Le Tribunal de commerce de Saint-Étienne, dans un jugement réputé contradictoire du 6 janvier 2026, a condamné une locataire défaillante à payer l’intégralité des loyers impayés et à restituer le matériel loué. Une société de location avait assigné sa cliente en paiement de quatorze mille cent soixante-dix-huit euros et dix-sept centimes après la résiliation du contrat. La défenderesse, absente à l’audience et non représentée, n’a formulé aucune contestation sur le fond du litige. Le tribunal devait déterminer si la demande de la bailleresse était fondée malgré l’absence de la partie adverse. Il a accueilli la demande en principal tout en modérant les accessoires de la créance.
La force probante du contrat non contesté justifie la condamnation au paiement intégral des loyers.
Le tribunal constate que la demanderesse « justifie de la réception du bien objet du contrat par le défendeur et de l’envoi d’une mise en demeure » (Motifs). Il en déduit que « la demande est fondée » et qu' »il y sera fait droit » (Motifs) en l’absence de contestation.

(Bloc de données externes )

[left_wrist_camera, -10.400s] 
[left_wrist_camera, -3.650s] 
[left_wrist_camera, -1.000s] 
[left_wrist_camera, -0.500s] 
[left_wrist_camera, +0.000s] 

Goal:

Cette solution confère une valeur décisive au contrat de location signé et aux documents de réception, présumant leur exactitude. La portée de ce raisonnement est de rappeler que le défaut de comparaison du défendeur ne dispense pas le juge de vérifier le bien-fondé de la demande. En l’espèce, les pièces produites suffisent à établir la créance, ce qui constitue une application classique de l’article 1103 du code civil.
Le pouvoir modérateur du juge s’exerce sur les intérêts et les frais accessoires de la condamnation.
Le tribunal refuse de faire courir les intérêts au taux légal dès la mise en demeure, car « la date de la mise en demeure n’étant pas précisée dans l’assignation » (Motifs). Il ordonne qu’ils courent à compter de la signification de l’assignation, soit une date certaine. Cette solution a le sens de sanctionner l’imprécision du créancier dans la fixation du point de départ des intérêts moratoires. Par ailleurs, le juge ramène l’indemnité sollicitée au titre de l’article 700 du code de procédure civile de cinq cents à cent euros, la jugeant « excessive » (Motifs). Cette modération illustre la valeur du pouvoir discrétionnaire du juge pour équilibrer les frais du procès. La portée de cette décision est de rappeler que les accessoires de la dette ne sont pas automatiquement accordés comme demandés.